Вдруг Каскариллья, уже распахнувший дверь в коридор, повернул голову к выходу и насторожился.
– Что сие значит? – быстро спросил он себя вполголоса с жестом удивления.
Тапиока растерянно смотрел на него.
– Что там?
Каскариллья, не отвечая, запер снова внутреннюю дверь и подойдя к наружной, прислушался.
Тогда среди глубокого ночного безмолвия и до слуха Тапиоки долетел шум шагов и голоса на лестнице.

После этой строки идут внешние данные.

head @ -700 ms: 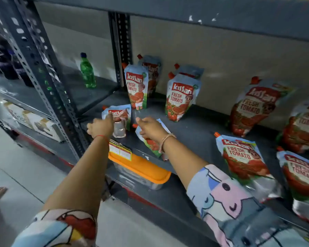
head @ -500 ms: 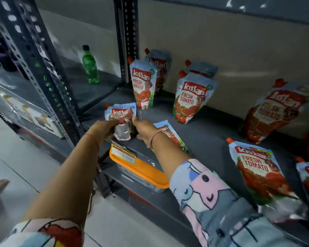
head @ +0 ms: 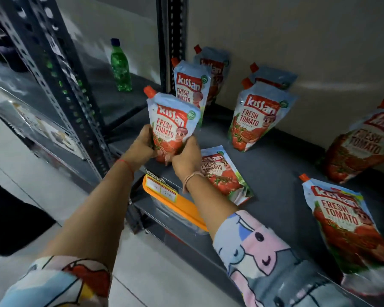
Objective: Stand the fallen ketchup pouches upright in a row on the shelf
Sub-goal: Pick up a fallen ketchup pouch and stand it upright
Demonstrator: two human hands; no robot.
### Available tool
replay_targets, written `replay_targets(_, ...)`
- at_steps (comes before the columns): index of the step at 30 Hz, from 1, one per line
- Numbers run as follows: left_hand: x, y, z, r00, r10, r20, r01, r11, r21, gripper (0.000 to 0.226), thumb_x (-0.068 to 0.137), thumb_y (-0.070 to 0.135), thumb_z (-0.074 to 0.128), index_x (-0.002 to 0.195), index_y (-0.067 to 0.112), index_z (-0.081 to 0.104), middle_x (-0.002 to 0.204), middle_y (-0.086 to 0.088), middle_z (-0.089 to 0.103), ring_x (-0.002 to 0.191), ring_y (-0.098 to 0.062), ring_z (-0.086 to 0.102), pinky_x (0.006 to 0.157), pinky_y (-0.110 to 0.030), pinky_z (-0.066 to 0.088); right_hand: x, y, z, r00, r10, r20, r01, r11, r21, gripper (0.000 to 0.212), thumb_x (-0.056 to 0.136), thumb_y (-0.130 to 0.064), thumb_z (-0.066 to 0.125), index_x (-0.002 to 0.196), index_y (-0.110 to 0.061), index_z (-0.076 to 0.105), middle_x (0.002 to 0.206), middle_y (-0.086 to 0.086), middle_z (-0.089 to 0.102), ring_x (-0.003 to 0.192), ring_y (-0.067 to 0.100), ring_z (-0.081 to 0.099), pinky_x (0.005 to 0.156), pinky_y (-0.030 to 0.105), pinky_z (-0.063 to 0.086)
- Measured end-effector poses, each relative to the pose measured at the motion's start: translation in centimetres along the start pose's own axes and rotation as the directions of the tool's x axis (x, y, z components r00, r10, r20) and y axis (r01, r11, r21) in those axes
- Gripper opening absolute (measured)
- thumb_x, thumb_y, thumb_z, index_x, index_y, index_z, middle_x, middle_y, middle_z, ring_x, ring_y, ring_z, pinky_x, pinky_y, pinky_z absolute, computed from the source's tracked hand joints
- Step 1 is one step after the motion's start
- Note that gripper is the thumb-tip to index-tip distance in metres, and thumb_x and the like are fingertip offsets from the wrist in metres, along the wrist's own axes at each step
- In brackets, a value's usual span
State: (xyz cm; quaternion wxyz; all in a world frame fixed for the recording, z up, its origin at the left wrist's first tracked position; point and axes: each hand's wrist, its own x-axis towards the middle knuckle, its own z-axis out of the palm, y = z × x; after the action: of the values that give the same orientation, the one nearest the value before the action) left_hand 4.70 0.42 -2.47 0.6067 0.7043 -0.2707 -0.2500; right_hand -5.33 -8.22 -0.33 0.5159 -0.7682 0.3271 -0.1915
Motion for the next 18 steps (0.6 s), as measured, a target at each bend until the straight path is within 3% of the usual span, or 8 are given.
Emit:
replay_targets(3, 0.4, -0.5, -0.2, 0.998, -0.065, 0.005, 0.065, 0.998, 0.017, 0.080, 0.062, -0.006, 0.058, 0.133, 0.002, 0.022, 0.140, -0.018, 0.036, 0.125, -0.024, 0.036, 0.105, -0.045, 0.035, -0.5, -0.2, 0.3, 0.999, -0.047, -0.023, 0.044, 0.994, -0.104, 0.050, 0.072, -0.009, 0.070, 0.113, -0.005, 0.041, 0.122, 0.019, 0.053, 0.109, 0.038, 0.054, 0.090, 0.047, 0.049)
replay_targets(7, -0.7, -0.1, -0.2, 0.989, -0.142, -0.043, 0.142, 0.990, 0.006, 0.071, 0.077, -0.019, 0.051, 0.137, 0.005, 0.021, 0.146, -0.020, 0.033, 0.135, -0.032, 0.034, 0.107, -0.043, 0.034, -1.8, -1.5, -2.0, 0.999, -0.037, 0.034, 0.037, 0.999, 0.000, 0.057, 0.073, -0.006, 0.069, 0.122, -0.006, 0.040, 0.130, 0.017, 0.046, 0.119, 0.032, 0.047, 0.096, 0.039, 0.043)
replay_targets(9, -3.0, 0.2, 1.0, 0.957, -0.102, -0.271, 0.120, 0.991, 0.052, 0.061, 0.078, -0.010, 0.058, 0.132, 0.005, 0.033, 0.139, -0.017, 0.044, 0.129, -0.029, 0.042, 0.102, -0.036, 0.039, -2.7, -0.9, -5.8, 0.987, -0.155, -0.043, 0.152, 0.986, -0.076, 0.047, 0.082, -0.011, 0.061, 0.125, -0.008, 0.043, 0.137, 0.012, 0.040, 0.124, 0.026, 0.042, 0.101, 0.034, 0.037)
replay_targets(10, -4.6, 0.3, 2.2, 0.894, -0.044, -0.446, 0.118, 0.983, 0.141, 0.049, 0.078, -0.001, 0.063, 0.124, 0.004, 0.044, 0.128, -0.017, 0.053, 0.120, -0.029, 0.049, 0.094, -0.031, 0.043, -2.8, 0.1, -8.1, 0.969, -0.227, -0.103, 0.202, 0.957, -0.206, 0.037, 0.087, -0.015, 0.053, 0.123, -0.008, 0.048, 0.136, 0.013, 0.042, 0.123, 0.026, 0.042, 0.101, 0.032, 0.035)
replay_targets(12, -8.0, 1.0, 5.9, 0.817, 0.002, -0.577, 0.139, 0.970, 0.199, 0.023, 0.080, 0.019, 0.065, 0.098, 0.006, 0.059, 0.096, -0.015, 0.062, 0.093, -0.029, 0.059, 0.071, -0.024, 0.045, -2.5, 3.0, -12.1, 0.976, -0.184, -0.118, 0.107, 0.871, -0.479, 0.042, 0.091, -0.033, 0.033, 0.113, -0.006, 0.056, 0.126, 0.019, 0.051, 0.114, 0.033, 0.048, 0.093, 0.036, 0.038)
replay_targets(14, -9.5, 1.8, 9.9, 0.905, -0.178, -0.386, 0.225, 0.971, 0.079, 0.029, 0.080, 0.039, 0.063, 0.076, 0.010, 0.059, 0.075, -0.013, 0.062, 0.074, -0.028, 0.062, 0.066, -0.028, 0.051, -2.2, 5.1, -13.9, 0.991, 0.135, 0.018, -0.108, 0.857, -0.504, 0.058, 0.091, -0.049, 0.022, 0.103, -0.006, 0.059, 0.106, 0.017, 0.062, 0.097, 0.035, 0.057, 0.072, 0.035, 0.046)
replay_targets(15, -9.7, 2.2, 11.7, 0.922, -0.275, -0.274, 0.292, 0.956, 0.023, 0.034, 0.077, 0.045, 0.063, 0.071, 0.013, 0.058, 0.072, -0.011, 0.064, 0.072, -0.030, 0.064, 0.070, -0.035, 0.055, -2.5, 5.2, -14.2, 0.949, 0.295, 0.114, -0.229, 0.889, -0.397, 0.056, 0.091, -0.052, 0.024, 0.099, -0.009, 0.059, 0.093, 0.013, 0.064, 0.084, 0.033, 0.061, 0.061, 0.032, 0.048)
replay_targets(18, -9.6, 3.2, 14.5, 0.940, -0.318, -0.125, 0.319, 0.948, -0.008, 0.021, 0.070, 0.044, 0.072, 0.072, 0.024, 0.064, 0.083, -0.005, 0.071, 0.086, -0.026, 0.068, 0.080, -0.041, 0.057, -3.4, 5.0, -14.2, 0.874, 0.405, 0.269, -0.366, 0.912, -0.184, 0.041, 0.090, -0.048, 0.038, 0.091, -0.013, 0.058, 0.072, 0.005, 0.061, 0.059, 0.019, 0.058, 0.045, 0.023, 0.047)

– Что ж такое? Они, значит? – испуганно забормотал он.
– Не может быть! – процедил Каскариллья, взглядывая на часы. – Сейчас два… а они не должны были
быть раньше трех…
Тапиока хотел что-то ответить, но Каскариллья энергичным знаком заставил его замолчать. Шум шагов приближался. Голоса доносились явственней.